#### [Action item]
An exact copy is the goal: every line from the one containing "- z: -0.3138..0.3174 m" to the end of the material below, pictures excluded.

#### [Source data]
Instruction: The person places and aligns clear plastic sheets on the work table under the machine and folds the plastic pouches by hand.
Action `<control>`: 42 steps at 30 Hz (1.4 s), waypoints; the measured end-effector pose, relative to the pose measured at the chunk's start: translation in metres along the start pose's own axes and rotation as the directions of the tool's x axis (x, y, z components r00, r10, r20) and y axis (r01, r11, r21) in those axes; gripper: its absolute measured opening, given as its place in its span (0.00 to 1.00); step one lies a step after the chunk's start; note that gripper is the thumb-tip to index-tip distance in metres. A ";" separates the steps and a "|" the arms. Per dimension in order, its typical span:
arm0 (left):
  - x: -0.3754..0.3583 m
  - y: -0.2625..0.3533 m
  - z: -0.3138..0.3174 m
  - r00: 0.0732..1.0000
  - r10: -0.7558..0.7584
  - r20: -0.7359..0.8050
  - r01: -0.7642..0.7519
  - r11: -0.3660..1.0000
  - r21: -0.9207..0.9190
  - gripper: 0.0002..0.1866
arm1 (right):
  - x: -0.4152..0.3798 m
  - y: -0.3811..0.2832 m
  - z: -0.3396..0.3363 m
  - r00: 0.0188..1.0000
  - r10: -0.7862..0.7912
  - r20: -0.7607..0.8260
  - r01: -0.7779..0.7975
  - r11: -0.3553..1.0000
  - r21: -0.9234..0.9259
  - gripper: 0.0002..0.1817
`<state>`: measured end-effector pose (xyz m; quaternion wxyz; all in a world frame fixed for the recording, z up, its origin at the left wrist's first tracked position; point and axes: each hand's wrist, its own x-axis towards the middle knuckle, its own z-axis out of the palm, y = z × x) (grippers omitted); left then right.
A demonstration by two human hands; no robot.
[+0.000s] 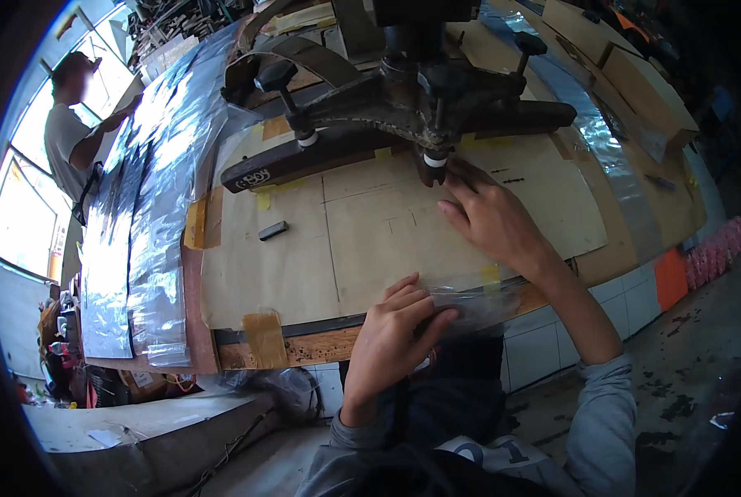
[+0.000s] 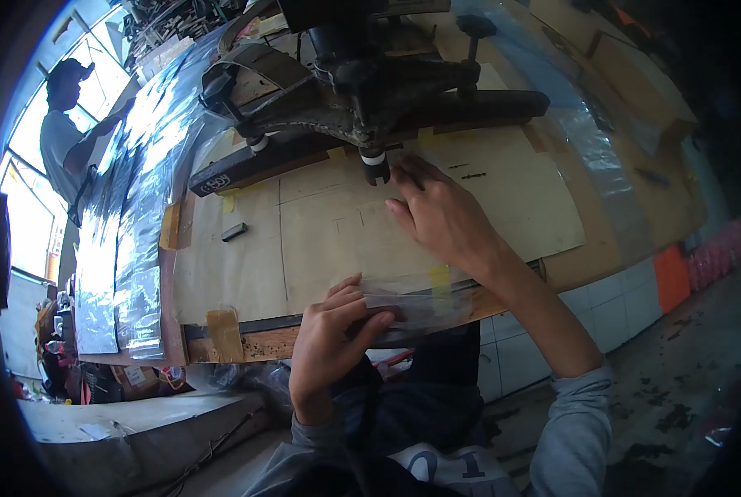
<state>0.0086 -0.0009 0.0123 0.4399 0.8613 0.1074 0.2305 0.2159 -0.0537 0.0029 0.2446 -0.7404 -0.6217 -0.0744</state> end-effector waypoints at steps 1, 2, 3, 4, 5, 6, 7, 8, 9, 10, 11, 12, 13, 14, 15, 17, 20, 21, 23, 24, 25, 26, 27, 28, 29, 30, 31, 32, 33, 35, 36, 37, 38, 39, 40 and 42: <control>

#### [Response box]
  - z: -0.3138..0.3174 m
  - r00: 0.0732..1.0000
  - r10: -0.7558..0.7584
  - r20: -0.7359..0.8050
  - r01: -0.7642..0.7519
  - r11: -0.3660..1.0000
  - r21: -0.9207..0.9190
  - gripper: 0.0002..0.1866
arm1 (right):
  - x: -0.4152..0.3798 m
  - y: -0.3811..0.2832 m
  - z: -0.3396..0.3363 m
  - r00: 0.0188..1.0000
  - r10: -0.7862..0.7912
  - r20: -0.7607..0.8260
  - r01: -0.7779..0.7975
  - r11: -0.3553..1.0000
  - r21: -0.9234..0.9259
  - gripper: 0.0002..0.1817
`<state>`: measured end-effector pose (xyz m; quaternion wxyz; all in a world frame fixed for the recording, z up, its origin at the left wrist's first tracked position; point and axes: each hand's wrist, its own x-axis towards the middle knuckle, its own z-axis out of the palm, y = z × x) (grippers omitted); left then right.
A demonstration by two human hands; no robot.
[+0.000s] 
[+0.000s] 
<state>0.0086 -0.0009 0.0123 0.4399 0.8613 0.1074 0.2305 0.2159 -0.0537 0.0029 0.2446 -0.7404 -0.6217 -0.0744</state> end-effector waypoints at steps 1, 2, 3, 4, 5, 6, 7, 8, 9, 10, 11, 12, 13, 14, 15, 17, 20, 21, 23, 24, 25, 26, 27, 28, 29, 30, 31, 32, 33, 35, 36, 37, 38, 39, 40 and 42: <control>

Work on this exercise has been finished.